◆ **Task**
You are asked to filter the data below and copy every line holding "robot".
Segment Start: Input
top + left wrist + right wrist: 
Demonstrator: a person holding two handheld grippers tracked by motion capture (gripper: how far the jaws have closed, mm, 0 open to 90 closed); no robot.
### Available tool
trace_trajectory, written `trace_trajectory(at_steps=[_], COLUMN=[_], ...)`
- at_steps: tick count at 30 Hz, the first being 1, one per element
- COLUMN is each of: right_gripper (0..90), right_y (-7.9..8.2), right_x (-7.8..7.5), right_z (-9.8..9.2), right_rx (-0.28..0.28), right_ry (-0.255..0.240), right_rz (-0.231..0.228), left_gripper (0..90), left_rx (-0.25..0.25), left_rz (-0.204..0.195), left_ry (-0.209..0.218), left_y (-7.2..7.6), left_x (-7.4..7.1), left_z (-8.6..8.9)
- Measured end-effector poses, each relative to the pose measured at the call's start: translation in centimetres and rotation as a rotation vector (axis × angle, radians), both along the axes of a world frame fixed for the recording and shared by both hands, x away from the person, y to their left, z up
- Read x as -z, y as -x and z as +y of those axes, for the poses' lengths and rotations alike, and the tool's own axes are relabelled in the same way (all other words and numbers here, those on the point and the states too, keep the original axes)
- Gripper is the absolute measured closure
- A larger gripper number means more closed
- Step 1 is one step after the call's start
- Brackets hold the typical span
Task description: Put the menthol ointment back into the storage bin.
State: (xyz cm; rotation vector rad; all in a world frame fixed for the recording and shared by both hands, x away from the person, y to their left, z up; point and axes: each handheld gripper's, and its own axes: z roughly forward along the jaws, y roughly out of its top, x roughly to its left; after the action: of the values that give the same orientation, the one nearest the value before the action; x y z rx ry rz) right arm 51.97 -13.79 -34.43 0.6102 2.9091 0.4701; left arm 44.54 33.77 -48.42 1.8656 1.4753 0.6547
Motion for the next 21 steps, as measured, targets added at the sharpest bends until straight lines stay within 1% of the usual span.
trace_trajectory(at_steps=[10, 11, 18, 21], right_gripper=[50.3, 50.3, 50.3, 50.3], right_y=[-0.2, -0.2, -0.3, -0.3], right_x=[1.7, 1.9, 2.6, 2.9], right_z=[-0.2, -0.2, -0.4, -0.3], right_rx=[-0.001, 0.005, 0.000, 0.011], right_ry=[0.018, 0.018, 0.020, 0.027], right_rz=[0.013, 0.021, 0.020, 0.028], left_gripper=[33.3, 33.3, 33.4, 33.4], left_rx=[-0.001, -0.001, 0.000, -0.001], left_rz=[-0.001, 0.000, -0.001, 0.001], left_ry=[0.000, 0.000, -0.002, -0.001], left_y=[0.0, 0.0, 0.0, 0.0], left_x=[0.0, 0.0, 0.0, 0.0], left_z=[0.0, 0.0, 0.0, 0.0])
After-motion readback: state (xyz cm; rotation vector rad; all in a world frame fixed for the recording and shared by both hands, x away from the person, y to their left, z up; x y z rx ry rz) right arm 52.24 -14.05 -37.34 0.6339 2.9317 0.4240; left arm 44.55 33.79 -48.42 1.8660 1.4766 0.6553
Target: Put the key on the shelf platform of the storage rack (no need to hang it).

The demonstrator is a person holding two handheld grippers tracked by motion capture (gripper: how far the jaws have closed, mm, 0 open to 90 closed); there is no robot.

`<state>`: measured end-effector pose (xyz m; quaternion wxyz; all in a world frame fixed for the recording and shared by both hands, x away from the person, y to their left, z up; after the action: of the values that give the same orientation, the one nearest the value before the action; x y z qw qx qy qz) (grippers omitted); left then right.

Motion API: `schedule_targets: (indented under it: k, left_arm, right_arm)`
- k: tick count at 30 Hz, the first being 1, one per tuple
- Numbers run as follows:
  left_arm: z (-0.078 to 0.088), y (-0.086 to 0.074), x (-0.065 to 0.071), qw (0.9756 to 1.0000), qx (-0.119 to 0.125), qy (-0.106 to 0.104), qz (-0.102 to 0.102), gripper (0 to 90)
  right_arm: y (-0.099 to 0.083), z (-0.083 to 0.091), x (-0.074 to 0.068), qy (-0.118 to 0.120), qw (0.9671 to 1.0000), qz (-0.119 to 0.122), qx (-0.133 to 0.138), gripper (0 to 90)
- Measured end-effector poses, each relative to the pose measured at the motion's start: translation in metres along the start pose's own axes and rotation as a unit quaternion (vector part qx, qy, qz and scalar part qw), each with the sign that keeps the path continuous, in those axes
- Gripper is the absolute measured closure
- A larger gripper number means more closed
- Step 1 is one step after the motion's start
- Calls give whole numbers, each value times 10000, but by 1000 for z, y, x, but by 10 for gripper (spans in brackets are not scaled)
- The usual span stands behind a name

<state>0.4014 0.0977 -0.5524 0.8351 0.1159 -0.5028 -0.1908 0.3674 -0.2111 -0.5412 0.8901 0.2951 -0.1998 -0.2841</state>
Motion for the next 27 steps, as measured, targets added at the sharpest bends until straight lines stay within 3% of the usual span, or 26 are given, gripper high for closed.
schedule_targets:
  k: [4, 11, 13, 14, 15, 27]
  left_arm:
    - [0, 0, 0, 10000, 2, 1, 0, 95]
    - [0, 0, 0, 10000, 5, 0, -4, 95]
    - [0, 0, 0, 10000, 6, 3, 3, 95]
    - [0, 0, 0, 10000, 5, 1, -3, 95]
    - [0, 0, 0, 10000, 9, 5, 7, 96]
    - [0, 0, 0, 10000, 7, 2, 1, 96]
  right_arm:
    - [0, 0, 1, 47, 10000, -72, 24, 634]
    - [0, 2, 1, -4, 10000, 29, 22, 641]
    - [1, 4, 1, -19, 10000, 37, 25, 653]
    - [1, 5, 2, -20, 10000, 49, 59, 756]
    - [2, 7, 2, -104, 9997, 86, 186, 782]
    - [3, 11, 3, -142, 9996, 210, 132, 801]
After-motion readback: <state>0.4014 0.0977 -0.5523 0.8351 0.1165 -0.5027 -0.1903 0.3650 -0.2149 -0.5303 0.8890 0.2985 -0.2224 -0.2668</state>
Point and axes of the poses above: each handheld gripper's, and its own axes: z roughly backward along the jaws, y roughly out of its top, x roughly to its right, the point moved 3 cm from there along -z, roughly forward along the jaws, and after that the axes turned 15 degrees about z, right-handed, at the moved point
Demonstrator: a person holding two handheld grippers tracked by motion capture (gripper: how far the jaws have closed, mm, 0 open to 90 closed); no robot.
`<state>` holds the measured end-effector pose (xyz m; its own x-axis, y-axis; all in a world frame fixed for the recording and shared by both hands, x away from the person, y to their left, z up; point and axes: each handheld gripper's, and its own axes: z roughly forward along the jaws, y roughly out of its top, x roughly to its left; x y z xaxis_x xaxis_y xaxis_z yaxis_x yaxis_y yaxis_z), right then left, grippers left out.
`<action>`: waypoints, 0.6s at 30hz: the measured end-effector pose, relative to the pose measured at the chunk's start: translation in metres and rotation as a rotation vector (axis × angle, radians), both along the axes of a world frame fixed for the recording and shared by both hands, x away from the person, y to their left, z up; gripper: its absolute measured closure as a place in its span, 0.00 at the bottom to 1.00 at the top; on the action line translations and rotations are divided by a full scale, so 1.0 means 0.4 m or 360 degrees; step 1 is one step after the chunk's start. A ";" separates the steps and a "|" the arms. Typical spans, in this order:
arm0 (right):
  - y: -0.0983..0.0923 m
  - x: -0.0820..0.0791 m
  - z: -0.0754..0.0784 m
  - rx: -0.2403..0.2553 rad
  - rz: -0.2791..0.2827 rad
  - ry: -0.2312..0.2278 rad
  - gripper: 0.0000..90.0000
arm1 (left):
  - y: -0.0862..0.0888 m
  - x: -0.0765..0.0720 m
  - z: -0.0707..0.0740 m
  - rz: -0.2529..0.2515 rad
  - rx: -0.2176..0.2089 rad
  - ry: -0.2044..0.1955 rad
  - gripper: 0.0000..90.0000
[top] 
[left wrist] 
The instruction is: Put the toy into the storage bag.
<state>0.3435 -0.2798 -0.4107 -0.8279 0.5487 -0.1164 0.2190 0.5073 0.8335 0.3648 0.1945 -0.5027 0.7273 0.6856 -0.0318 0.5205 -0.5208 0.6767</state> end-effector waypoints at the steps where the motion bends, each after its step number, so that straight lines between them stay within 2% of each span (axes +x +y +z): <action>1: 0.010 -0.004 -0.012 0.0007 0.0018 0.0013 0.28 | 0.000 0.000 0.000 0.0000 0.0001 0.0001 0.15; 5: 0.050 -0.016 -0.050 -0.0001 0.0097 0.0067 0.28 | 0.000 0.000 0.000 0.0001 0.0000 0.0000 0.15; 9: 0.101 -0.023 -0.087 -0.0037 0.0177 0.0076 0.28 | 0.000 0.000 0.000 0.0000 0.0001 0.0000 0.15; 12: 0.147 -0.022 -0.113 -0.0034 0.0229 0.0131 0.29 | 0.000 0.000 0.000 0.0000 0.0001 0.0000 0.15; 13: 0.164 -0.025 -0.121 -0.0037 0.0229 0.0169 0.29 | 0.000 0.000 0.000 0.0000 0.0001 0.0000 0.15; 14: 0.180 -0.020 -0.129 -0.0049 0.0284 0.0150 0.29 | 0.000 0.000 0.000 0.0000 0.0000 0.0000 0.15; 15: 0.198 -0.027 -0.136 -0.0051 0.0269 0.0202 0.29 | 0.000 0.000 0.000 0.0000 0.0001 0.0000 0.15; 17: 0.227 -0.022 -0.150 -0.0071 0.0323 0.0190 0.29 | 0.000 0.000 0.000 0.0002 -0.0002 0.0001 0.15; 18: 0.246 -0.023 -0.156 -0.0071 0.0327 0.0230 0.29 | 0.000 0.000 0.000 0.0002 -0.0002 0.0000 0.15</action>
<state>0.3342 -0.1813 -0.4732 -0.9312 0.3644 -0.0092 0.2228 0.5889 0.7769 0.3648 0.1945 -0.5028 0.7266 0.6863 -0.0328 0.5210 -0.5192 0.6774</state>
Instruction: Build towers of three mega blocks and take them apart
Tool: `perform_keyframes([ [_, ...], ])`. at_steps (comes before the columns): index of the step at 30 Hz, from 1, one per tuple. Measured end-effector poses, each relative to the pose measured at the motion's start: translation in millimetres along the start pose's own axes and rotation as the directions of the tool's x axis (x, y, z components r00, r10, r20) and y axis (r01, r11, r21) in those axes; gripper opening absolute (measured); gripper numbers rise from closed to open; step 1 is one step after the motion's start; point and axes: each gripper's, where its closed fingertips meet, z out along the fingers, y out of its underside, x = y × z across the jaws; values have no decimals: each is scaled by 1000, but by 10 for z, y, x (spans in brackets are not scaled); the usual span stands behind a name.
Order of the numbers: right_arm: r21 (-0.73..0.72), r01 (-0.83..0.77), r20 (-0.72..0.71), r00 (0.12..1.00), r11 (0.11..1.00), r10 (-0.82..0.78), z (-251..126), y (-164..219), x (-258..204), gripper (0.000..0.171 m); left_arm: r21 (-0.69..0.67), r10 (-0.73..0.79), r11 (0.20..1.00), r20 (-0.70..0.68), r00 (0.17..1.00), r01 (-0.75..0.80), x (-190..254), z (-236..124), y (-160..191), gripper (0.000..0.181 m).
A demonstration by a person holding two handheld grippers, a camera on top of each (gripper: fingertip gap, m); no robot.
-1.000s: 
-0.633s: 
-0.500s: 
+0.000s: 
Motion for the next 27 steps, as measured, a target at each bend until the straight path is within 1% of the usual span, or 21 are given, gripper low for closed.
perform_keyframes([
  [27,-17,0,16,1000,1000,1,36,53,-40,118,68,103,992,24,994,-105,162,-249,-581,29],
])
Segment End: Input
◆ **Answer space**
Demonstrator: a person holding two handheld grippers tracked by motion capture (gripper: how far the jaws have closed, mm, 0 open to 90 closed); no robot.
The demonstrator is a person holding two handheld grippers tracked by motion capture (gripper: how far the jaws have closed, mm, 0 open to 90 closed); there is no robot.
Demonstrator: a person holding two handheld grippers tracked by motion capture (gripper: how far the jaws have closed, mm, 0 open to 90 closed); no robot.
A demonstration by a person holding two handheld grippers, a camera on top of each (gripper: fingertip gap, m); no robot.

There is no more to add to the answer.